Wednesday, July 3, 2013

The Boys from Brazil (1978)



          Novelist Ira Levin came up with some of the kickiest thriller plots of his era, providing the source material for the films Rosemary’s Baby (1967) and The Stepford Wives (1972), as well as for this picture. Levin’s book The Boys from Brazil blended the sci-fi concept of human cloning with themes related to the World War II Holocaust into an entertainingly paranoid fantasy, and an impressive roster of actors and behind-the-camera talents translated the book into one of the great cinematic guilty pleasures of the late ’70s. The movie version of The Boys from Brazil is almost impossible to take seriously, especially because the leading performances are so over the top as to border on camp, but the picture unspools at a ferocious speed while stacking thrills atop thrills. It’s pure escapism. That is, so long as one sets aside the question of whether it was in good taste to predicate a popcorn movie on the murders of six million Jews. (Although, to be fair, The Boys from Brazil can be viewed as a revenge fantasy against one of the Third Reich’s worst real-life monsters.)
          Anyway, the story begins in Paraguay, where a resourceful young American Jew, Barry Kohler (Steve Guttenberg), tracks down several Nazi war criminals living in exile and stumbles across a conference during which infamous Nazi surgeon Joseph Mengele (Gregory Peck) outlines a plan to murder nearly 100 seemingly innocuous 65-year-old men living throughout the world. Barry transmits his initial findings to Ezra Lieberman (Laurence Olivier), an aging Nazi hunter based in Austria, who is initially skeptical.
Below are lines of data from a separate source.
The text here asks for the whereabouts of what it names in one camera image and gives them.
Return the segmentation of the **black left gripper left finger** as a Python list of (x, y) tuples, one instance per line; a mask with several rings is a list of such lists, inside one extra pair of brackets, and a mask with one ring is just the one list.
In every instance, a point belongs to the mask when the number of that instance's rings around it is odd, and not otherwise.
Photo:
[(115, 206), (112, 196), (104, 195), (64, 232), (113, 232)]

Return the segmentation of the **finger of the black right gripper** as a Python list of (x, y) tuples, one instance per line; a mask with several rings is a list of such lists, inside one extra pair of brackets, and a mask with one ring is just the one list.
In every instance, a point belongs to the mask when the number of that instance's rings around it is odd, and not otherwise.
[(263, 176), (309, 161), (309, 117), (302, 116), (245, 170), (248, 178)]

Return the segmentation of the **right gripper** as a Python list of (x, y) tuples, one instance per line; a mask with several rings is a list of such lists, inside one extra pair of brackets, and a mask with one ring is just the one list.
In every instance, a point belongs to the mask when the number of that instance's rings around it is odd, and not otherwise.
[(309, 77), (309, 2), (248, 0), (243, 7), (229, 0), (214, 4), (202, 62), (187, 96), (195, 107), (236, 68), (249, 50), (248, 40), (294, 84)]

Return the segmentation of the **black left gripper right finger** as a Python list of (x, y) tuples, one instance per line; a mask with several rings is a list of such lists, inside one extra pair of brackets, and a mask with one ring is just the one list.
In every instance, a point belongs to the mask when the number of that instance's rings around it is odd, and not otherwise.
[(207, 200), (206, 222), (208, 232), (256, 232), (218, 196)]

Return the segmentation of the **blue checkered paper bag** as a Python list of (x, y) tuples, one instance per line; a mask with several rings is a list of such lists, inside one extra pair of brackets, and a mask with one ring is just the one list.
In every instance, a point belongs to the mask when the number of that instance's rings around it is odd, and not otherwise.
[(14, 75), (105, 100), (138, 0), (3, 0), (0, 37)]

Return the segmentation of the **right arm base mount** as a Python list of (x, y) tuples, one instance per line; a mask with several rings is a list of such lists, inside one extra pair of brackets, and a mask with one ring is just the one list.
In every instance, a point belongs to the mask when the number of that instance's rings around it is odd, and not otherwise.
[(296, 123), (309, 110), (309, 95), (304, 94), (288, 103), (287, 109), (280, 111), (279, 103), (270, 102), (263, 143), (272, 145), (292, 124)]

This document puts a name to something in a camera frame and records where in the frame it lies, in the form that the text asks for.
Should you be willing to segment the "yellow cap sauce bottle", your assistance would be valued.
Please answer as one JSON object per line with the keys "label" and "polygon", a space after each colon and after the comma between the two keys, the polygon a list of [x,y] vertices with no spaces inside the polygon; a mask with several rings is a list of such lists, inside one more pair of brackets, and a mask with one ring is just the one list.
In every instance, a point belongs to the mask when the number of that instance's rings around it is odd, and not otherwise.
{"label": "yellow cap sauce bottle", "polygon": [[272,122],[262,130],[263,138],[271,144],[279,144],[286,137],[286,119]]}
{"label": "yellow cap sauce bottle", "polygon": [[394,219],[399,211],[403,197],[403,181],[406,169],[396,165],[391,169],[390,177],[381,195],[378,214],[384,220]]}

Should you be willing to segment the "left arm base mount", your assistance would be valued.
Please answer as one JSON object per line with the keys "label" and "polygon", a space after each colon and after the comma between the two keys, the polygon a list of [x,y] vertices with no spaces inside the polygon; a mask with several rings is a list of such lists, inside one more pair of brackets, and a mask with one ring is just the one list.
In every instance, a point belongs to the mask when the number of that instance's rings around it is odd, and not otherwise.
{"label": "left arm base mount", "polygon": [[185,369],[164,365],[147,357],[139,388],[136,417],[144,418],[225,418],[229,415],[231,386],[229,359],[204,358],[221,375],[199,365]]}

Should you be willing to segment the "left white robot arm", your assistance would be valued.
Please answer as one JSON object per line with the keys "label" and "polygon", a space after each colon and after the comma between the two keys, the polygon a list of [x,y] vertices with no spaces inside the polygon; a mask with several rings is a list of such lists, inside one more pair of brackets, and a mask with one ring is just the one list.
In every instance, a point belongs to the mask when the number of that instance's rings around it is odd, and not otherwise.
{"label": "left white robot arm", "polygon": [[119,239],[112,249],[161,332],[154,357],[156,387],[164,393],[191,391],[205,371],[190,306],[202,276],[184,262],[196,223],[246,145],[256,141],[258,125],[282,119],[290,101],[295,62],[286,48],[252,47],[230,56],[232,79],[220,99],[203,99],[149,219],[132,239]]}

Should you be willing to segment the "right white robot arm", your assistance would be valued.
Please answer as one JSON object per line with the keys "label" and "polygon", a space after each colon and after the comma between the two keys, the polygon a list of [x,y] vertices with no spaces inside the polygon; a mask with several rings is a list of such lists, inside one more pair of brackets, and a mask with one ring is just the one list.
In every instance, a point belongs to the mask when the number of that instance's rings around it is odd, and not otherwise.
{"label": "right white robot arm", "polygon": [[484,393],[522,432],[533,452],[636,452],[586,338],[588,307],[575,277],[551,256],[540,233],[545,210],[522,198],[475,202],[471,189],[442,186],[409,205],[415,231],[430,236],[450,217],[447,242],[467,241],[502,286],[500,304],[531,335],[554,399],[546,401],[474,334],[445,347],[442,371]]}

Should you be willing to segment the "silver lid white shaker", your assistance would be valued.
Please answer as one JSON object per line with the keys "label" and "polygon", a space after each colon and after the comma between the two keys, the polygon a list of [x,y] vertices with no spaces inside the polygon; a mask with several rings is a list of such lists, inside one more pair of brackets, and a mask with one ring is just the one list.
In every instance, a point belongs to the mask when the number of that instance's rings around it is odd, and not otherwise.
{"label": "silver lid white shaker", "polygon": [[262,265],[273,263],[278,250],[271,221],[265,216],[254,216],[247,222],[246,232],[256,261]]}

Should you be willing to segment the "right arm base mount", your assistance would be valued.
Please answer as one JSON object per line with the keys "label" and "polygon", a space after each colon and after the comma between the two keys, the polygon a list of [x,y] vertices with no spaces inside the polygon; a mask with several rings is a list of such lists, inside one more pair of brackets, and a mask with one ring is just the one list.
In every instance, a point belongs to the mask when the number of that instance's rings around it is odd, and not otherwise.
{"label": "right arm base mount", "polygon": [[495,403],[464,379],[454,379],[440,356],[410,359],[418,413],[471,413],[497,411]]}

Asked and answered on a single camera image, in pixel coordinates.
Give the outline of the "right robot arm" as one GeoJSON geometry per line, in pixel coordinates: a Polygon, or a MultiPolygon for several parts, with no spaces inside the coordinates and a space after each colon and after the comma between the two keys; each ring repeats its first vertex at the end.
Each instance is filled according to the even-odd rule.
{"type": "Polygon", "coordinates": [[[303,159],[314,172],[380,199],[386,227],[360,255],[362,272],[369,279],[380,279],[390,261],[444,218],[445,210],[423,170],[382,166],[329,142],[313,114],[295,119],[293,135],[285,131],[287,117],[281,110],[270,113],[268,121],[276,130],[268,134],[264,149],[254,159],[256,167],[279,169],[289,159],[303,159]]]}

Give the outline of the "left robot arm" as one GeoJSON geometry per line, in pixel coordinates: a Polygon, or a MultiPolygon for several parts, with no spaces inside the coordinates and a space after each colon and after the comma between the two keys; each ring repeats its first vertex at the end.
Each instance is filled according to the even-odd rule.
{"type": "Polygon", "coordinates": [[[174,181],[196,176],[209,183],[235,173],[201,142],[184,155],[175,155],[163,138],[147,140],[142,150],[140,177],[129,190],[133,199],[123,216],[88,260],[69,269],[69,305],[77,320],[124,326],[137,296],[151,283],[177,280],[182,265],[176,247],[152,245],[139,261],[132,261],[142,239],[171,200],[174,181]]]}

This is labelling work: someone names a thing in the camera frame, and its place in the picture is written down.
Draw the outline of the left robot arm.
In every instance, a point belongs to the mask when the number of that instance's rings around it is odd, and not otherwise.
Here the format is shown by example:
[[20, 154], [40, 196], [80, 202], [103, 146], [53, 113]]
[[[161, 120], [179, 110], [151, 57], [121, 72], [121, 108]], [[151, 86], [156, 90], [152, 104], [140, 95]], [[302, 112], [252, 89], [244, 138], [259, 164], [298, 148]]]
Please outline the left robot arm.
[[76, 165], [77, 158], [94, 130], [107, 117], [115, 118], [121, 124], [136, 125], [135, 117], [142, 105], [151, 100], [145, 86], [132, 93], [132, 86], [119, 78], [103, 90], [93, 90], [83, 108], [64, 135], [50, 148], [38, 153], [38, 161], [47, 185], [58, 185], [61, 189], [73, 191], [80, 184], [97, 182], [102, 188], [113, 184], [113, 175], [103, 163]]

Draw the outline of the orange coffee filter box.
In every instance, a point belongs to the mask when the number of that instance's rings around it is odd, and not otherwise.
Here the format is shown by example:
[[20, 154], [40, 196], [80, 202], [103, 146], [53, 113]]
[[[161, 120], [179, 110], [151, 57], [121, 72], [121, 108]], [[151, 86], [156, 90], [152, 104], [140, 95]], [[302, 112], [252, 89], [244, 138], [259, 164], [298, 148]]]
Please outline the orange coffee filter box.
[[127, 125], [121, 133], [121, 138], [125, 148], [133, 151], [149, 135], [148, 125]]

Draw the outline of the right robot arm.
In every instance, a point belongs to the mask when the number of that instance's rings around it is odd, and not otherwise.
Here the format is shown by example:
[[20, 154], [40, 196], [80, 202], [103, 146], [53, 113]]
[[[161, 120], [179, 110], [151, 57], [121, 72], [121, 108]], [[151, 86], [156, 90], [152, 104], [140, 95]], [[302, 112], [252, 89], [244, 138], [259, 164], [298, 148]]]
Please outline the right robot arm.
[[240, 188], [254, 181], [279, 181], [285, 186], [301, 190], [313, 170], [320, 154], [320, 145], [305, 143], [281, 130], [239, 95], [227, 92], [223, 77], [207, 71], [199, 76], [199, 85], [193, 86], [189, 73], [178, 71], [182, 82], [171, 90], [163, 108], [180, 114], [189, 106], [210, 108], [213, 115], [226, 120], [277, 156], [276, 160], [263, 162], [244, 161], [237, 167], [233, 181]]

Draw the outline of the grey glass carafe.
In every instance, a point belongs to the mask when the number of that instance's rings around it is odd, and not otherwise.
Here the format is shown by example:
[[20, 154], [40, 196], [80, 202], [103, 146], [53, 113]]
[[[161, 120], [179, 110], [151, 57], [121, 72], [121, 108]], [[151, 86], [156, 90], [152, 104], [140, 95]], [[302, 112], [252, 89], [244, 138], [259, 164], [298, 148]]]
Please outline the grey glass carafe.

Meanwhile, Mengele discovers Barry’s spying and has the young man killed, initiating a cat-and-mouse game—can Mengele execute his evil scheme before Lieberman brings the notorious “Angel of Death” to justice? The Boys from Brazil is an old-fashioned potboiler with a modern-age twist, because it turns out Mengele’s scheme—stop if you don’t already know the details—involves “activating” dozens of clones made from Adolf Hitler’s DNA.
          As directed by Franklin J. Schaffner with his customary elegance, The Boys from Brazil is simultaneously goofier and smarter than the average thriller. The premise is outlandish and Levin’s plotting is mechanical, but individual scenes are sharp and the escalation of tension from start to finish is terrific. Regular Schaffner collaborator Jerry Goldmsith deserves ample credit for jacking up the excitement level with his vivacious music, and cinematographer Henri Decaé lends epic scope with evocative location photography from around the globe. Yet on many levels this one’s about the acting, because the star power in the leading roles is formidable.
          It’s a hoot to see Olivier play the inverse of his character in Marathon Man (1976), which featured the actor as an insane Nazi. Olivier’s acting is way too broad in The Boys from Brazil, from the thick accent to the comical eye rolls, but he’s inarguably fun to watch. Similarly, it’s wild to see beloved leading man Peck play an out-and-out monster. Peck succumbs to the same excesses as his co-star, employing an overdone accent and exaggerated facial expressions, but he too is highly entertaining. Supporting actors lend zest, from the exuberant Guttenberg to cameo players including Denholm Elliot, Bruno Ganz, Uta Hagen, and Rosemary Harris. Plus, the always-watchable James Mason has a tasty featured role as Mengele’s pissy colleague.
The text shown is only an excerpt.